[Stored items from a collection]
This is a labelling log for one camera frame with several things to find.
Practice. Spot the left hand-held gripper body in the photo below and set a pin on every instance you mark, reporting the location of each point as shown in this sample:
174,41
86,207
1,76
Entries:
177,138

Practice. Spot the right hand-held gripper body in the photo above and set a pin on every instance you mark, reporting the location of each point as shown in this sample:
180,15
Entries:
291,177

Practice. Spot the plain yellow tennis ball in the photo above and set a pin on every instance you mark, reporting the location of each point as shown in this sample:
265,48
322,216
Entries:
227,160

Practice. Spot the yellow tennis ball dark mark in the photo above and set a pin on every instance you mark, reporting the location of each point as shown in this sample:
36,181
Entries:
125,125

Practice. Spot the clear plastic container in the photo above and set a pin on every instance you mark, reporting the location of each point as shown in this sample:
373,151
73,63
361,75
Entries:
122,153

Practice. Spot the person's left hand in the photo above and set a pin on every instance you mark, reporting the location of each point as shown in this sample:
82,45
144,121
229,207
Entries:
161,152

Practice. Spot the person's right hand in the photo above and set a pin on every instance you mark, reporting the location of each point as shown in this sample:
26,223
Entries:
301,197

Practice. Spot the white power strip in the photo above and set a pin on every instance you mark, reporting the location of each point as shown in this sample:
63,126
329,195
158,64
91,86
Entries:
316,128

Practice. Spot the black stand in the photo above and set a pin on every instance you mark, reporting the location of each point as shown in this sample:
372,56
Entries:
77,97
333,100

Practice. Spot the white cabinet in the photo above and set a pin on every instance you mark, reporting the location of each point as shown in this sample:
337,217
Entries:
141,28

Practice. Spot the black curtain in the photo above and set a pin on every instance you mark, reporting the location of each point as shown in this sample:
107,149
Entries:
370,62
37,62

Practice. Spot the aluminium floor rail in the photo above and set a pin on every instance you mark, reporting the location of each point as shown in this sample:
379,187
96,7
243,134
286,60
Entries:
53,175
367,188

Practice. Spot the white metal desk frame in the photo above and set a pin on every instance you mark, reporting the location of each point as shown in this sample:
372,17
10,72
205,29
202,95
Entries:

[Exercise brief] Copy all records verbatim.

[Answer below]
This is a labelling log for one camera frame with several things to find.
Practice. Spot the left hand-held gripper body in the photo below and set a pin on every instance you mark, reporting the location of each point as shown in this sample:
174,41
86,207
1,76
Entries:
177,138

Practice. Spot the right hand-held gripper body in the photo above and set a pin on every instance you mark, reporting the location of each point as shown in this sample:
180,15
Entries:
291,177

Practice. Spot the plain yellow tennis ball in the photo above and set a pin on every instance you mark, reporting the location of each point as shown in this sample:
265,48
322,216
Entries:
227,160

Practice. Spot the yellow tennis ball dark mark in the photo above and set a pin on every instance you mark, reporting the location of each point as shown in this sample:
36,181
Entries:
125,125

Practice. Spot the clear plastic container in the photo above and set a pin on every instance you mark, reporting the location of each point as shown in this sample:
373,151
73,63
361,75
Entries:
122,153

Practice. Spot the person's left hand in the photo above and set a pin on every instance you mark, reporting the location of each point as shown in this sample:
82,45
144,121
229,207
Entries:
161,152

Practice. Spot the person's right hand in the photo above and set a pin on every instance you mark, reporting the location of each point as shown in this sample:
26,223
Entries:
301,197

Practice. Spot the white power strip in the photo above and set a pin on every instance you mark, reporting the location of each point as shown in this sample:
63,126
329,195
158,64
91,86
Entries:
316,128

Practice. Spot the black stand in the photo above and set a pin on every instance you mark, reporting the location of each point as shown in this sample:
372,56
Entries:
77,97
333,100

Practice. Spot the white cabinet in the photo above and set a pin on every instance you mark, reporting the location of each point as shown in this sample:
337,217
Entries:
141,28

Practice. Spot the black curtain in the photo above and set a pin on every instance you mark, reporting the location of each point as shown in this sample:
107,149
Entries:
370,62
37,62

Practice. Spot the aluminium floor rail in the photo above and set a pin on every instance you mark, reporting the location of each point as shown in this sample:
379,187
96,7
243,134
286,60
Entries:
53,175
367,188

Practice. Spot the white metal desk frame in the photo above and set a pin on every instance you mark, reporting the location of each point as shown in this sample:
372,17
10,72
205,29
202,95
Entries:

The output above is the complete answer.